◆ **What to work on**: From the records below, transcribe exactly the lines that begin at the line with "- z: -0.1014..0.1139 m" and end at the line with "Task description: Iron", both included.

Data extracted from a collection
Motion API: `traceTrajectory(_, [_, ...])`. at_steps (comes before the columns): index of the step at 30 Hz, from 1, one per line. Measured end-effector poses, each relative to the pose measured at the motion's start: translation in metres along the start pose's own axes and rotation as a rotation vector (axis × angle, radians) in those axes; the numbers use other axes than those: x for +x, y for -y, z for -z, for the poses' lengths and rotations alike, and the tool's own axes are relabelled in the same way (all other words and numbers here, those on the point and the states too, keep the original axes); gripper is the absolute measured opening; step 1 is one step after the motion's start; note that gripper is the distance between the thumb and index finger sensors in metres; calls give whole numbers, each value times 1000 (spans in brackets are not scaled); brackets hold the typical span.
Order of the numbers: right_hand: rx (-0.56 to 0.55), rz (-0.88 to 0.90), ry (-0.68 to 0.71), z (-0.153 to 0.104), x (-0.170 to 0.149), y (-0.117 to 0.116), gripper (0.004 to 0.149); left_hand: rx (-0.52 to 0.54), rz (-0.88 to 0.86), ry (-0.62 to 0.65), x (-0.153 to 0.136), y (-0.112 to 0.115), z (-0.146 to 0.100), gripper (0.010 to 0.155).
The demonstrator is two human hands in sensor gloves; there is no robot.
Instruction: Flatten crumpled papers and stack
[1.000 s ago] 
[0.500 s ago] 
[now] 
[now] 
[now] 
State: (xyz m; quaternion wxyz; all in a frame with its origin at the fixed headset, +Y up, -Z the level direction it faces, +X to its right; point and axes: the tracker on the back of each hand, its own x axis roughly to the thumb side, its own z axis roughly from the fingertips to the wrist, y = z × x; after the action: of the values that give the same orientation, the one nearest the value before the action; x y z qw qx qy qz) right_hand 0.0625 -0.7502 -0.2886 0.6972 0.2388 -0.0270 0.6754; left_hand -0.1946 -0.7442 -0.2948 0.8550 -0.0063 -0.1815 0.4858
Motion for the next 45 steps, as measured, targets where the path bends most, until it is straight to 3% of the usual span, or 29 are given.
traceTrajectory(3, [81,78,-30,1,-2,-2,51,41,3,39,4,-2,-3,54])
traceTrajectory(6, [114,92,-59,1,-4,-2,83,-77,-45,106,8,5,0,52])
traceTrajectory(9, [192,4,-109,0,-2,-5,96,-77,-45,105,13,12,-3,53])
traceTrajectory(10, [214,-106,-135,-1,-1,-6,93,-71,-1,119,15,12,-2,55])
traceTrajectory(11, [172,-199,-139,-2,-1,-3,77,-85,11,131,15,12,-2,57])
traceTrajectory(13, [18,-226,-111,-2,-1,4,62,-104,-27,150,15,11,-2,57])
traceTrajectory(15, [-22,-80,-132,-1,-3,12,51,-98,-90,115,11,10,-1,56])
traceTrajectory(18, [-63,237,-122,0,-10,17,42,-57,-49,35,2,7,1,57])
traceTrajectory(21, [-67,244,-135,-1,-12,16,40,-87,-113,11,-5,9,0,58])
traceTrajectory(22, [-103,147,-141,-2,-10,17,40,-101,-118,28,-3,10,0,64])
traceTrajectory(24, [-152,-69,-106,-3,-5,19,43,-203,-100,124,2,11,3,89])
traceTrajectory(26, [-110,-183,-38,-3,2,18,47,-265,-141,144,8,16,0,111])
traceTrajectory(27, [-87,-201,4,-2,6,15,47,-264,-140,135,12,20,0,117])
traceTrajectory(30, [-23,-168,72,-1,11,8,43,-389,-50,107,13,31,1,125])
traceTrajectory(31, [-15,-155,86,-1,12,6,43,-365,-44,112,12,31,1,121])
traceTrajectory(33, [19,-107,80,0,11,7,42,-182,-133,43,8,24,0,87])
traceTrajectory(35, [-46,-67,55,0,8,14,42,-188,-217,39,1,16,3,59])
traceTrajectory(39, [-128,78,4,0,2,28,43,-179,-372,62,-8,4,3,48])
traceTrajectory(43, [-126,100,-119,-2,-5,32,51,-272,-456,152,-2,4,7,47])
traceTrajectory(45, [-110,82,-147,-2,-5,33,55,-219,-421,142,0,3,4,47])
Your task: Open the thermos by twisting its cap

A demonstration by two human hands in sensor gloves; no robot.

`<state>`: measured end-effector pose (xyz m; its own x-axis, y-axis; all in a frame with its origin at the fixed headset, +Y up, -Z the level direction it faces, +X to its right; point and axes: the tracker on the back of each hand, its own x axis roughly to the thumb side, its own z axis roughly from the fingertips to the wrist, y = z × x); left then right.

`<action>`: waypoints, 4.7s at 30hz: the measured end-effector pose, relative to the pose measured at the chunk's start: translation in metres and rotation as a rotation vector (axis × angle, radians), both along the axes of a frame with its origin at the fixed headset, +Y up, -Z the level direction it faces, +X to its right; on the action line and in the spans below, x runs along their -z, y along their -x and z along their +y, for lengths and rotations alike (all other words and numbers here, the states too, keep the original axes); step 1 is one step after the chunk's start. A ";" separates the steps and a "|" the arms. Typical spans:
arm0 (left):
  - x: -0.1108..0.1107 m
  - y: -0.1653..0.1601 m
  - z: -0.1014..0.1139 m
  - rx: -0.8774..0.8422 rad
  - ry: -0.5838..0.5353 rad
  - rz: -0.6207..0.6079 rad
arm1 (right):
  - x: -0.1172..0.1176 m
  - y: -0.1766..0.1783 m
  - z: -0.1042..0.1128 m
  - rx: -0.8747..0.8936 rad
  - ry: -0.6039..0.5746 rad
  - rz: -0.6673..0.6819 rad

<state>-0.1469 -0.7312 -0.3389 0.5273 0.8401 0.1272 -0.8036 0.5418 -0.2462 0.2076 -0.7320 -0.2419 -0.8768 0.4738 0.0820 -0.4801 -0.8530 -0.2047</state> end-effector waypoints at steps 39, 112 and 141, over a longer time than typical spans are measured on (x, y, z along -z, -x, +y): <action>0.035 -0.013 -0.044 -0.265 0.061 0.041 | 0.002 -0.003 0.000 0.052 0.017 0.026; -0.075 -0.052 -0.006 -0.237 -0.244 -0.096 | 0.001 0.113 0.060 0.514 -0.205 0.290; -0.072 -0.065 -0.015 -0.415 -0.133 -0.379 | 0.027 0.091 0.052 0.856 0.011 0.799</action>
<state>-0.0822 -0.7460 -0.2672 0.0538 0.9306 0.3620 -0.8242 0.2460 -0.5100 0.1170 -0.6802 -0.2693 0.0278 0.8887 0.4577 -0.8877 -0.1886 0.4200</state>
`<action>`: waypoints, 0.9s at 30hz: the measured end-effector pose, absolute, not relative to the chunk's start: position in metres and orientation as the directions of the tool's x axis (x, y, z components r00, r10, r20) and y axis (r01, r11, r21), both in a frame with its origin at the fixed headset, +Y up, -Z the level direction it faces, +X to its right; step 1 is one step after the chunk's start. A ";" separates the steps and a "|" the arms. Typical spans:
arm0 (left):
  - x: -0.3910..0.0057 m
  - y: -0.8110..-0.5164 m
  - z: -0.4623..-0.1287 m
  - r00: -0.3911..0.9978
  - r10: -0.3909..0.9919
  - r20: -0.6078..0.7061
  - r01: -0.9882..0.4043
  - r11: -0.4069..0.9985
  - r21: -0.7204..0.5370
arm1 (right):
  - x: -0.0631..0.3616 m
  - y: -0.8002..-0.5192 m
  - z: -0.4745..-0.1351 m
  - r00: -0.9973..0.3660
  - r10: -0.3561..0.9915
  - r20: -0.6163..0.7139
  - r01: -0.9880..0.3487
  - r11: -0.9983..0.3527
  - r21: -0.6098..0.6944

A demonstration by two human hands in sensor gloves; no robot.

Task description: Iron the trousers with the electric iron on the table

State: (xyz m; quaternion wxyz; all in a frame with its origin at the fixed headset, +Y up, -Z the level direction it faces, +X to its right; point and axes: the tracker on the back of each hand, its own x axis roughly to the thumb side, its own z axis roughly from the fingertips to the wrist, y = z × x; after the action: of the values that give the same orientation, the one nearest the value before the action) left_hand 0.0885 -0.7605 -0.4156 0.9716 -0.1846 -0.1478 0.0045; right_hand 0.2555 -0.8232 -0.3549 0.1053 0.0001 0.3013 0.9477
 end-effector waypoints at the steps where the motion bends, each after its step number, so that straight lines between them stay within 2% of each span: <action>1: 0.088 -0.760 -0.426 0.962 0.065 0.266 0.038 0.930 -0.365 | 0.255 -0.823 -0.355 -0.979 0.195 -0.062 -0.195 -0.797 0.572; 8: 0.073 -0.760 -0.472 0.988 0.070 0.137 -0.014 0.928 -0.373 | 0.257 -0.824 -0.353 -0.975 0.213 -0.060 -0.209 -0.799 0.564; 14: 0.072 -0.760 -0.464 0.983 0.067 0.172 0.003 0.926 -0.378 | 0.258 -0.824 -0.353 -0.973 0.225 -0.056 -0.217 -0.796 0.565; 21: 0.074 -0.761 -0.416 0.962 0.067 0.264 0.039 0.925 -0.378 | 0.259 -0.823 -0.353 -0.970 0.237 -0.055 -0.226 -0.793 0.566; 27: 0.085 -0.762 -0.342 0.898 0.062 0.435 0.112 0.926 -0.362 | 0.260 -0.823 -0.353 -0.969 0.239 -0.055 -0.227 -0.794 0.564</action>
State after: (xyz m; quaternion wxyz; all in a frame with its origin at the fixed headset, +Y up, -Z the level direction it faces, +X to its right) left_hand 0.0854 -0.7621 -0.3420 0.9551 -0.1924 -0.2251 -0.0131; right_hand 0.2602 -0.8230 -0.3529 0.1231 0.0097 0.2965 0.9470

◆ **Result of the exercise**:
  - z: -0.1014..0.1139 m
  - rx: -0.8774..0.8422 rad
  - ry: -0.5838..0.5353 rad
  - rz: -0.6207..0.6079 rad
arm1 (right):
  - x: -0.1172..0.1176 m
  - y: -0.1766..0.1783 m
  - z: -0.1042..0.1128 m
  - rx: -0.8747..0.8936 rad
  - ry: -0.6039..0.5746 rad
  - rz: -0.6673..0.6819 rad

<state>-0.1469 -0.7312 -0.3389 0.5273 0.8401 0.1272 -0.8036 0.5418 -0.2462 0.2076 -0.7320 -0.2419 -0.8768 0.4738 0.0820 -0.4801 -0.8530 -0.2047</state> end-effector waypoints at steps 39, 112 and 141, over a longer time than typical spans are measured on (x, y, z along -z, -x, +y): <action>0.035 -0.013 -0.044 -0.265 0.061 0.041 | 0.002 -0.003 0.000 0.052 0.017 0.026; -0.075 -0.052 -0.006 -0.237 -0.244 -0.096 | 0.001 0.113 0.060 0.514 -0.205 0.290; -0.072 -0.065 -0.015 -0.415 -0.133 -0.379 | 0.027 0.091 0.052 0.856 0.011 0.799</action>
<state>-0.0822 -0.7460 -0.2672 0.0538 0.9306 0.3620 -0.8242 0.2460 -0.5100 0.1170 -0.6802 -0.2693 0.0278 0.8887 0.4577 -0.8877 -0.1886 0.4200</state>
`<action>`: waypoints, 0.9s at 30hz: the measured end-effector pose, absolute, not relative to the chunk's start: position in metres and orientation as the directions of the tool's x axis (x, y, z components r00, r10, r20) and y axis (r01, r11, r21), both in a frame with its origin at the fixed headset, +Y up, -Z the level direction it faces, +X to its right; step 1 is one step after the chunk's start. A ";" separates the steps and a "|" the arms. Typical spans:
arm0 (left):
  - x: -0.3910..0.0057 m
  - y: -0.8110..-0.5164 m
  - z: -0.4623..-0.1287 m
  - r00: -0.3911..0.9978
  - r10: -0.3909..0.9919
  - r20: -0.6078..0.7061
  - r01: -0.9882..0.4043
  - r11: -0.4069..0.9985
  - r21: -0.7204..0.5370
arm1 (right):
  - x: -0.0631..0.3616 m
  - y: -0.8002..-0.5192 m
  - z: -0.4745..-0.1351 m
  - r00: -0.9973..0.3660
  - r10: -0.3561..0.9915
  - r20: -0.6163..0.7139
  - r01: -0.9880..0.3487
  - r11: -0.9983..0.3527
  - r21: -0.6098..0.6944

A demonstration by two human hands in sensor gloves; no robot.

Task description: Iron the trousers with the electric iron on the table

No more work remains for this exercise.